Em 1989, 96 torcedores do Liverpool morreram sufocados após um setor do estádio do Sheffield Wednesday ficar superlotado. Depois do desastre, Lord Justice Taylor foi comissionado pelo governo para produzir um relatório do que havia acontecido. Ele recomendou medidas colocadas em prática até hoje. Como a proibição de torcedores em pé, o fim dos alambrados e estratégias de combate ao hooliganismo.

 

“The Club” conta como David Dein, presidente do Arsenal e uma das mentes por trás do surgimento da Premier League, vibrou ao ler o relatório e ver que Taylor criticava os banheiros dos estádios, uma de suas grandes batalhas com outros dirigentes.

“Nós estamos no negócio do entretenimento!”, ele implorava aos seus colegas.

Está mostrada também a profunda influência que a NFL teve no conceito da Premier League, como negócio e espetáculo. 

Dirigentes como Dein, Irving Scholar (Tottenham) e Martin Edwards (Manchester United) se empolgaram ao visitarem os estádios do país e conversarem com cartolas da liga profissional de futebol americano. Eles colocaram na cabeça que tinham de copiar aquele modelo para fazer dinheiro. Muito dinheiro.

Donos de franquias da NFL são proprietários de clubes ingleses hoje em dia, como a família Glazer (Manchester United) e Shahid Khan (Fulham).

Há vários detalhes saborosos de bastidores, mas nenhum que se compare a como o torneio revolucionou as transmissões de TV.

A disputa pela compra dos direitos dos jogos na temporada inaugural foi vencida pela Sky, que continua sendo a principal responsável pela transmissão para o Reino Unido. 

Foi esta a emissora de TV responsável por mudanças copiadas ao redor do mundo.
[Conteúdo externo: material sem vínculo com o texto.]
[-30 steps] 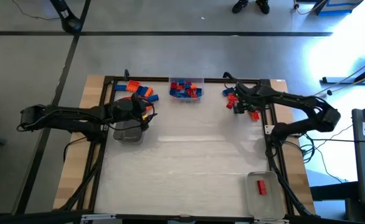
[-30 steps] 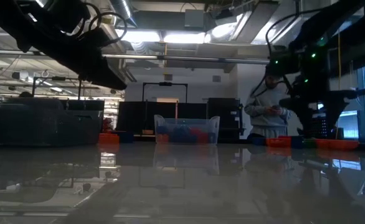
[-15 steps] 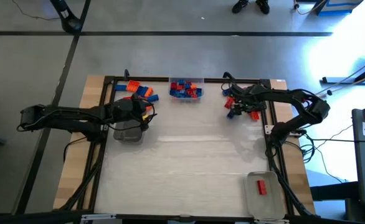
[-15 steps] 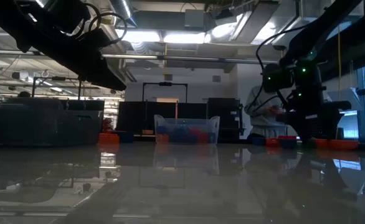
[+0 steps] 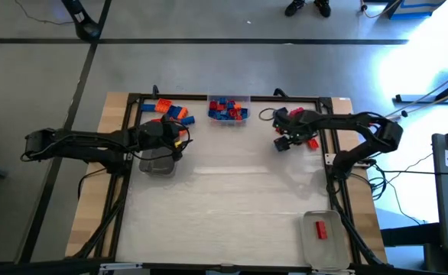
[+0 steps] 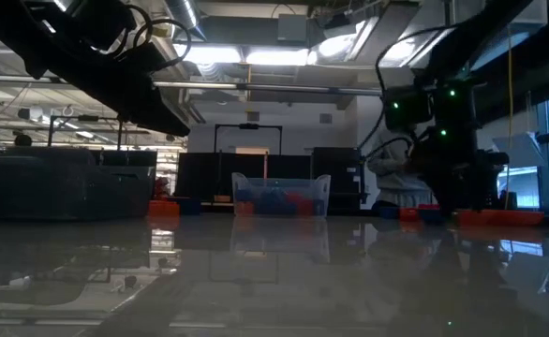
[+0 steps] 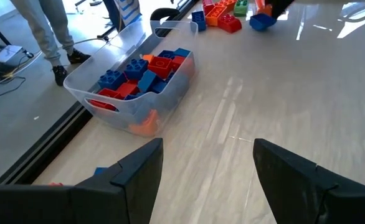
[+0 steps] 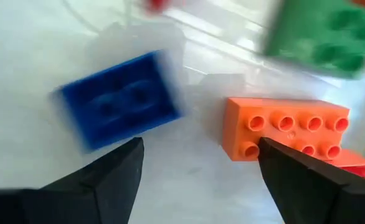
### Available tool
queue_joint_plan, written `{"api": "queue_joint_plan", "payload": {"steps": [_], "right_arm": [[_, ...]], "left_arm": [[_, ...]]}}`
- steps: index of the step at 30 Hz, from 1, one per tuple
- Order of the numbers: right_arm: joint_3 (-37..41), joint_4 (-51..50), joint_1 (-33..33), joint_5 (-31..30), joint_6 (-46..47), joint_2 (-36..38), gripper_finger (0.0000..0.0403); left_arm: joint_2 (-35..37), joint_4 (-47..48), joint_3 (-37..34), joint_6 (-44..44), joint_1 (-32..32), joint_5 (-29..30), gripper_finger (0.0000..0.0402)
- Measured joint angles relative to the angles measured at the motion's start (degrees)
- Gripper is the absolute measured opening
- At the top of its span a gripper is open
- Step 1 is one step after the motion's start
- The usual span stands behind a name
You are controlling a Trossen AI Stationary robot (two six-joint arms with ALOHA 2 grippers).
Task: Sort blocks by size
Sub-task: Put the orange 8 stud game piece into the gray bin
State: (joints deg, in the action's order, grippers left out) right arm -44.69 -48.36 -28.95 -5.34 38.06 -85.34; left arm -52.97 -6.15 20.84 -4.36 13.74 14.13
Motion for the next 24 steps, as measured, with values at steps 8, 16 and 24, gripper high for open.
{"api": "queue_joint_plan", "payload": {"steps": [8,16,24], "right_arm": [[-2.00,1.45,12.43,6.10,1.70,-0.07,0.0308],[-8.36,-8.68,19.57,4.84,-2.91,-0.13,0.0308],[-11.75,-15.49,21.07,-5.88,-26.35,-0.09,0.0308]], "left_arm": [[0.00,-0.02,0.00,-0.09,0.00,0.00,0.0235],[0.00,-0.04,0.00,-0.11,0.01,0.00,0.0235],[0.00,-0.04,0.00,0.04,0.00,0.00,0.0235]]}}
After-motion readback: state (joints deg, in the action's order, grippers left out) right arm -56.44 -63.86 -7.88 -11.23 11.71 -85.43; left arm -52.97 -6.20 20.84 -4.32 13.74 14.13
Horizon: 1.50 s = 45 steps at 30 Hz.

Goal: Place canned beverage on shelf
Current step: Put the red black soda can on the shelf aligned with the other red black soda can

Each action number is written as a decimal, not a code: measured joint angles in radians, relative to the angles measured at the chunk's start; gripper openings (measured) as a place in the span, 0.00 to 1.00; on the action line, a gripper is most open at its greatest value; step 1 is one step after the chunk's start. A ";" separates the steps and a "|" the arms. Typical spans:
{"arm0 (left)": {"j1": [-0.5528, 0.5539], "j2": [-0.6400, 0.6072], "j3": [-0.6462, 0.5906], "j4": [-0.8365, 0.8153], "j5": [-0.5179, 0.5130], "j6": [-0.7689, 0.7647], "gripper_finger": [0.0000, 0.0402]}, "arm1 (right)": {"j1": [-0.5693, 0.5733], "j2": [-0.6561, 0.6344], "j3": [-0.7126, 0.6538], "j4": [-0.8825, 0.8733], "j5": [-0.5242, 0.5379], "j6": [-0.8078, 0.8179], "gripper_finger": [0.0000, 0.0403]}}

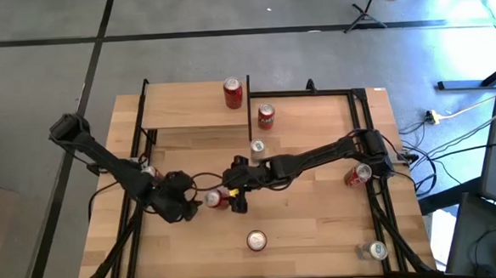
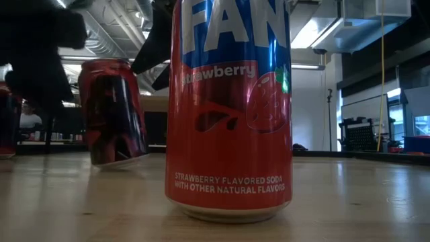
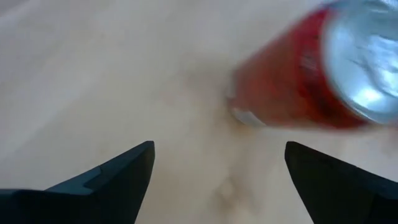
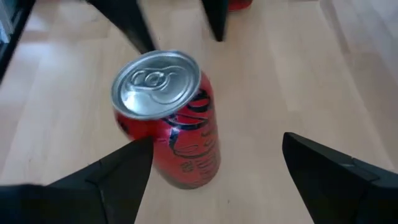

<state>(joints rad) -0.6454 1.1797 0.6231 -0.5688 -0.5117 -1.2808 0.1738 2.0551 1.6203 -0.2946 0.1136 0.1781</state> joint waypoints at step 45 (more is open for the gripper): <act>0.008 0.200 -0.001 0.084 -0.145 -0.179 0.88 | 0.000 0.026 -0.001 -0.020 -0.051 -0.081 0.86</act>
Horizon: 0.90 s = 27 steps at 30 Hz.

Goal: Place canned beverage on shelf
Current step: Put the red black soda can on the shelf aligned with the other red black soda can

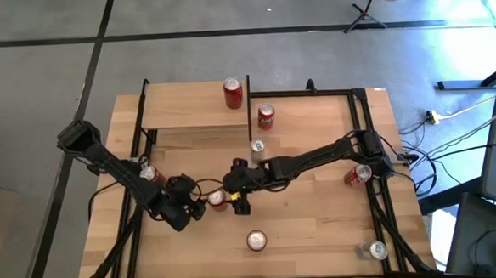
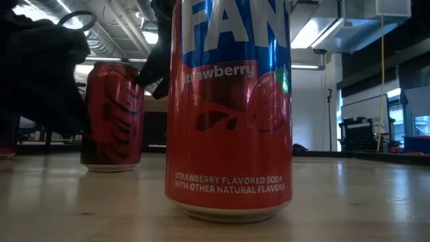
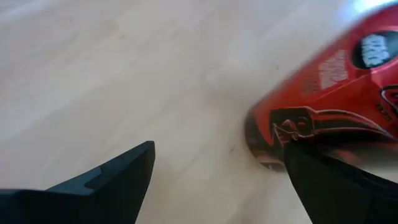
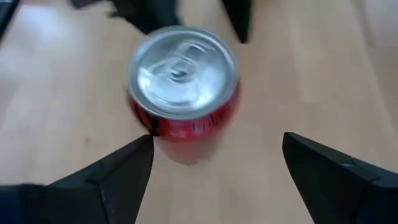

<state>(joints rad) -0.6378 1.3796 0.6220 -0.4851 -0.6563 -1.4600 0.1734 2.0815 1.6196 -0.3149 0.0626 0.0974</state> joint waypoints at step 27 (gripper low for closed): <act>-0.101 -0.321 0.001 -0.011 0.176 0.239 0.88 | 0.010 0.052 0.037 0.195 -0.027 0.051 0.86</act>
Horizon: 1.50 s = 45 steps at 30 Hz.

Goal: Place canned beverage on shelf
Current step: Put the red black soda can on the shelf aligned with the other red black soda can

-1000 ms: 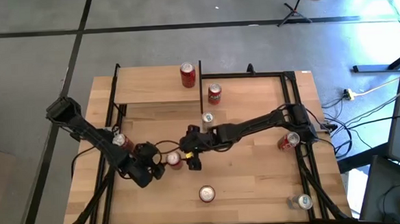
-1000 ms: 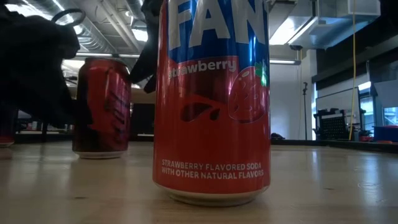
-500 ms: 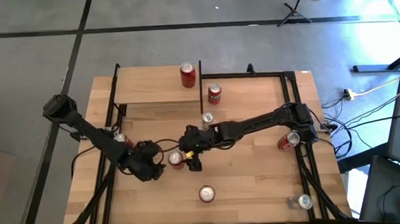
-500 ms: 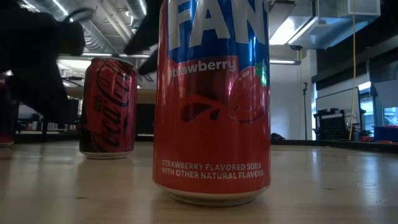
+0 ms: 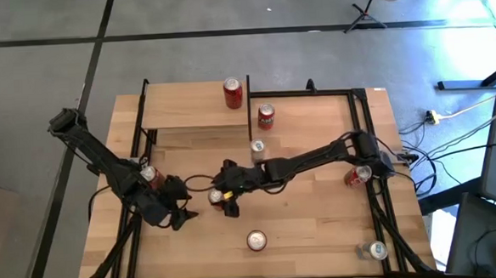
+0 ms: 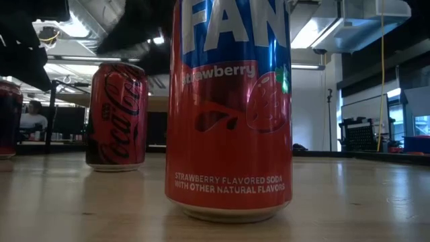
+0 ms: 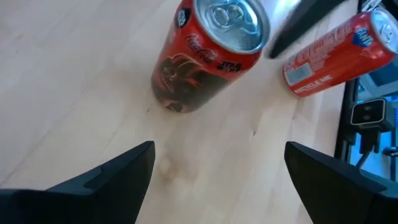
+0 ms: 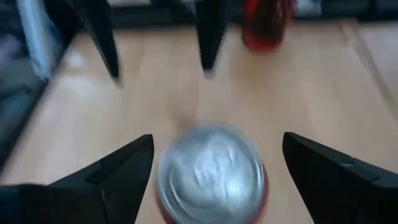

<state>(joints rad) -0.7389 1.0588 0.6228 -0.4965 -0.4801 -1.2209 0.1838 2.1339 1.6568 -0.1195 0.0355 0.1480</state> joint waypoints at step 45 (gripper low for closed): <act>-0.001 0.001 0.000 0.037 -0.013 0.026 0.88 | -0.326 -0.330 0.002 -0.172 0.113 0.023 0.67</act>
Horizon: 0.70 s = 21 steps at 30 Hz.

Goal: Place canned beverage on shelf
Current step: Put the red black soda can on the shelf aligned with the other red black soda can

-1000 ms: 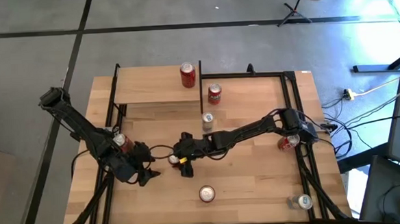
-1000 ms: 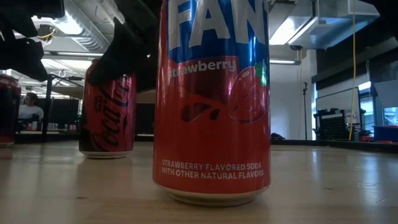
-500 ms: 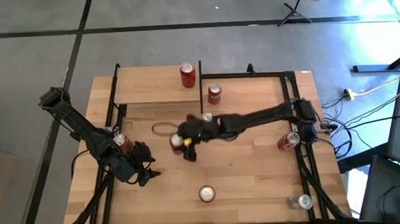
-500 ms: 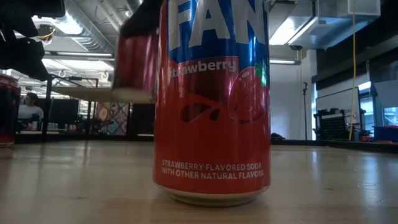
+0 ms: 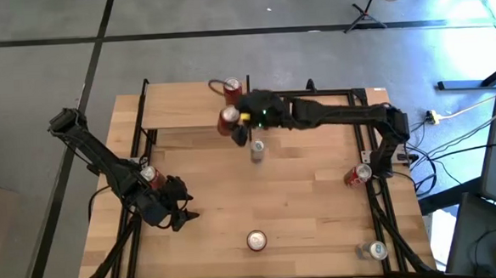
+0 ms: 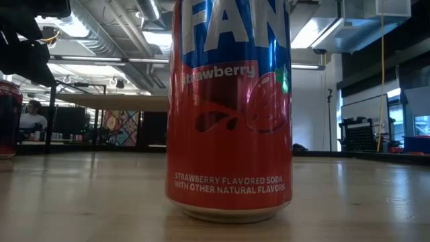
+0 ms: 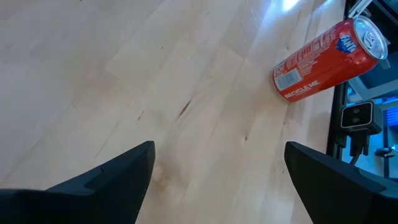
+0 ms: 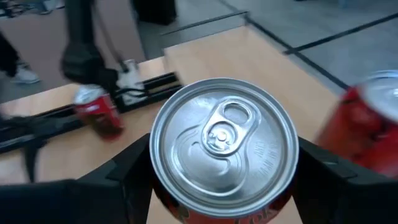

A Sky implantou o sistema de transmissão com várias câmeras e replays por diferentes ângulos, com um deles flagrando as reações dos técnicos. Por causa da Premier League, as partidas transmitidas passaram a ter um marcador do tempo de jogo e do placar sempre na tela. Algo que foi detestado no início pelo público inglês.

Foi com o modelo da Sky que os comentaristas tiveram ferramentas para comentários táticos, com recursos eletrônicos. Ideia que surgiu quando o ex-atacante e comentarista Andy Gray explicou a formação de uma equipe quando conversava com produtores em um pub. Ele usava saleiros e copos para mostrar as movimentações dos jogadores.

Para os não muito fãs do excesso de descontração dos programas esportivos das emissoras brasileiras, a lembrança é que a Sky foi responsável por criar o conceito das transmissões descontraídas, com piadinhas dos apresentadores.

No primeiro contrato com os clubes da Premier League, em 1992, foi idealizado o esquema copiado por Esporte Interativo e Globo para a transmissão do Campeonato Brasileiro de 2019. 

Há 27 anos, a Sky dividiu o dinheiro por porcentagens. Metade foi repartido igualmente, 25% de acordo com o número de jogos transmitidos de cada equipe e 25% pela classificação final no torneio.

A popularidade da competição, sua capacidade de gerar dinheiro e se promover cresceu de tal forma ao redor do planeta que ela se tornou um fim em si mesma. Para os clubes menores, importante era estar na Premier League, mais até do que sonhar com classificação para torneios europeus.

Os autores relatam como o Sunderland em 2017, na campanha em que foi rebaixado, recebeu 93 milhões de libras  (R$ 458,8 milhões hoje em dia). Mais do que o PSG embolsou por ser campeão francês e o mesmo que o Real Madrid conseguiu por vencer a Champions League.

“The Club” é uma obra detalhada das transformações que a liga passou desde 1992 e que se refletiram no futebol mundial. Como excursões de pré-temporada com o único objetivo de fazer marketing. A era dos magnatas que colocam dinheiro nos clubes a fundo perdido.

O primeiro foi Jack Walker, dono do Blackburn. Mas o fenômeno se tornou mis comum a partir de Roman Abramovich no Chelsea. O livro tem histórias saborosas que por si só valem a leitura. Como o motivo para o russo não ter cogitado comprar o Arsenal ou o dia em que o Manchester City contratou Robinho porque precisava anunciar algum reforço de impacto para os novos donos e fez uma oferta para contratar Lionel Messi sem querer.